Scan the entries that follow and work out how many lines contain "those". Give the number and nothing else.

(Stored entries)
_ _ _ _

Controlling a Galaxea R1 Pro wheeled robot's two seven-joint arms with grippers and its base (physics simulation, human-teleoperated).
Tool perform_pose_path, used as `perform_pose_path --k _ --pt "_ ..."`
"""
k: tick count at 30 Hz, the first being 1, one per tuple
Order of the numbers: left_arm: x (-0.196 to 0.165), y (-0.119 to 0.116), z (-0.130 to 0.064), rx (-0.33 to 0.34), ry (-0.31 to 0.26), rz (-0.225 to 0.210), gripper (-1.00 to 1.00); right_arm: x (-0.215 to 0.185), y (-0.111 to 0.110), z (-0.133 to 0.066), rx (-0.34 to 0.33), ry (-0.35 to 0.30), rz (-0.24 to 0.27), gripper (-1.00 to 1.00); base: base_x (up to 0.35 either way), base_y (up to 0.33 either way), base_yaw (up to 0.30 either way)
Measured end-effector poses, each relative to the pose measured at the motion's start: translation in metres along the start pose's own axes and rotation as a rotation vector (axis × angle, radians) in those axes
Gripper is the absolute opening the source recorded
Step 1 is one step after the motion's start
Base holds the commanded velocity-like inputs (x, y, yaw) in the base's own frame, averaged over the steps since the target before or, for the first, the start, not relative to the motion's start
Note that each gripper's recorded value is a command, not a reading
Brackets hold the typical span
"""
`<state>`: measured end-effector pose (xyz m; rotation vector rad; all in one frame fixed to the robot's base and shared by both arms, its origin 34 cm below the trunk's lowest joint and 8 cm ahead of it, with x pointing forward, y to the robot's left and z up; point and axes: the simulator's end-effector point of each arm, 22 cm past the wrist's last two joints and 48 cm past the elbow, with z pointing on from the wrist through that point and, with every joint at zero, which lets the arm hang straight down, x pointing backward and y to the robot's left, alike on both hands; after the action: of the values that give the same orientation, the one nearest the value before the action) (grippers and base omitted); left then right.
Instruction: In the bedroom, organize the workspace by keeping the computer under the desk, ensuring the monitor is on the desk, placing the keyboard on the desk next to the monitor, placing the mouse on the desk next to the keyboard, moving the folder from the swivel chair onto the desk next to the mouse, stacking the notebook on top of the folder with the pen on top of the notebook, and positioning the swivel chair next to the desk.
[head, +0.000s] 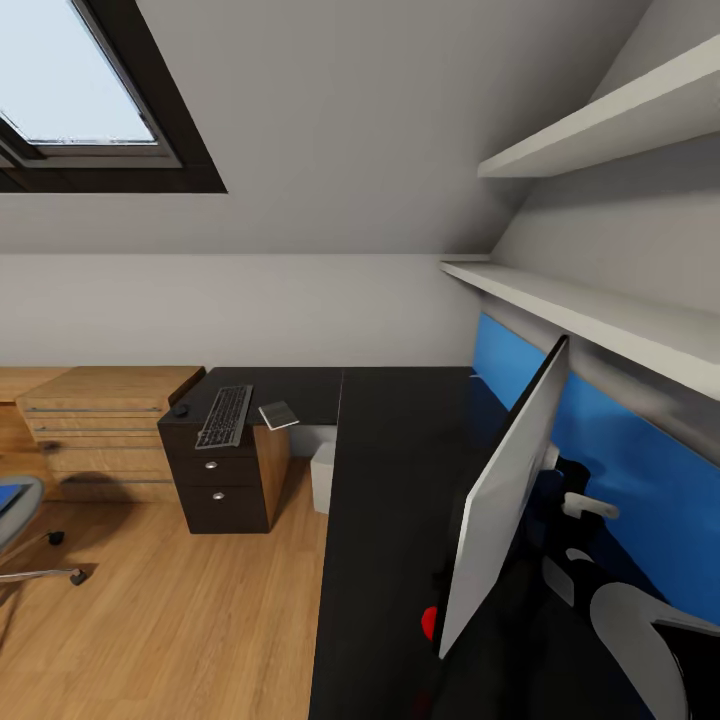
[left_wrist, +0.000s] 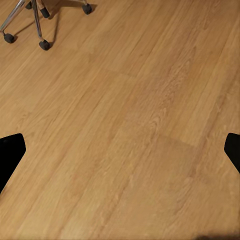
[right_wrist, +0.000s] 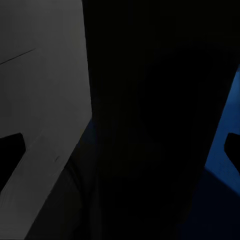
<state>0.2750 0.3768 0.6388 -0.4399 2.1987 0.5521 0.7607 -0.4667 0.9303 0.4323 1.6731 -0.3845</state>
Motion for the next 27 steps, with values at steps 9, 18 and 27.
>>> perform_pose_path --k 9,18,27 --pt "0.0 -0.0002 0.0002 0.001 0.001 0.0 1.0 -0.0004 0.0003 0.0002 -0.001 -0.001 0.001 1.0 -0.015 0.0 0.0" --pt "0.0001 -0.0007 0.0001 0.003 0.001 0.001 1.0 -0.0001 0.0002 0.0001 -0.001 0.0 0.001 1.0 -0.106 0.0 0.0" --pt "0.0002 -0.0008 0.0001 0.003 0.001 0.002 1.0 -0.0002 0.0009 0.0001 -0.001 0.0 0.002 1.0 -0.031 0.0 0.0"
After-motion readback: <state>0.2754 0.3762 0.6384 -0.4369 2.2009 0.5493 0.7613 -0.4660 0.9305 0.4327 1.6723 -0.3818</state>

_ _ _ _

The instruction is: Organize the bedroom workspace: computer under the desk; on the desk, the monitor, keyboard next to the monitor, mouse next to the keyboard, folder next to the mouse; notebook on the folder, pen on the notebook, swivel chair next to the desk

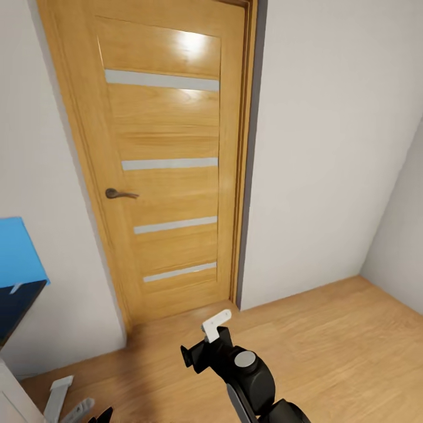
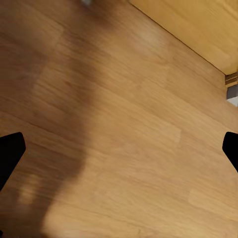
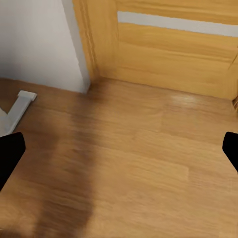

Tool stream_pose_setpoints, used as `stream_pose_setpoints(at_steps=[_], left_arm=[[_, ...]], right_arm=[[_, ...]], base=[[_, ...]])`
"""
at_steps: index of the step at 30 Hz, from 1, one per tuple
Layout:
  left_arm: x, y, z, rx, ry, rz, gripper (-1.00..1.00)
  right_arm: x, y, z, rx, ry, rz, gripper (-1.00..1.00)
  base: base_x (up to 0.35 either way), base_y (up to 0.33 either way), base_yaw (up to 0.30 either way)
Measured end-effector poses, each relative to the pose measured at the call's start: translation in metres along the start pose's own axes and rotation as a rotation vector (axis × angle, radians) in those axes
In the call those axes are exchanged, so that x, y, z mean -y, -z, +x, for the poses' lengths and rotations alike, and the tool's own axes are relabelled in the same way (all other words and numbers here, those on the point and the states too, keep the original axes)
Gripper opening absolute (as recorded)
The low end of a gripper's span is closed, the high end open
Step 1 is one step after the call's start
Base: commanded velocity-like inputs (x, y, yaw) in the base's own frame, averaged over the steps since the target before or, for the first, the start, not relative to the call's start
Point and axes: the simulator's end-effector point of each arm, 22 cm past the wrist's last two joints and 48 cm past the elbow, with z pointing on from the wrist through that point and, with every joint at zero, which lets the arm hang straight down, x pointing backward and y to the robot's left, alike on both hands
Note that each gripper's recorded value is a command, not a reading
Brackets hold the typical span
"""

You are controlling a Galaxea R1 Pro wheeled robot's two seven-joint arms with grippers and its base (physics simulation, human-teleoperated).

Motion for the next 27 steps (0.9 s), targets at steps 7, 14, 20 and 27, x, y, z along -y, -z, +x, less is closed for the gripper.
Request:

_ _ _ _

:: Exercise solution ::
3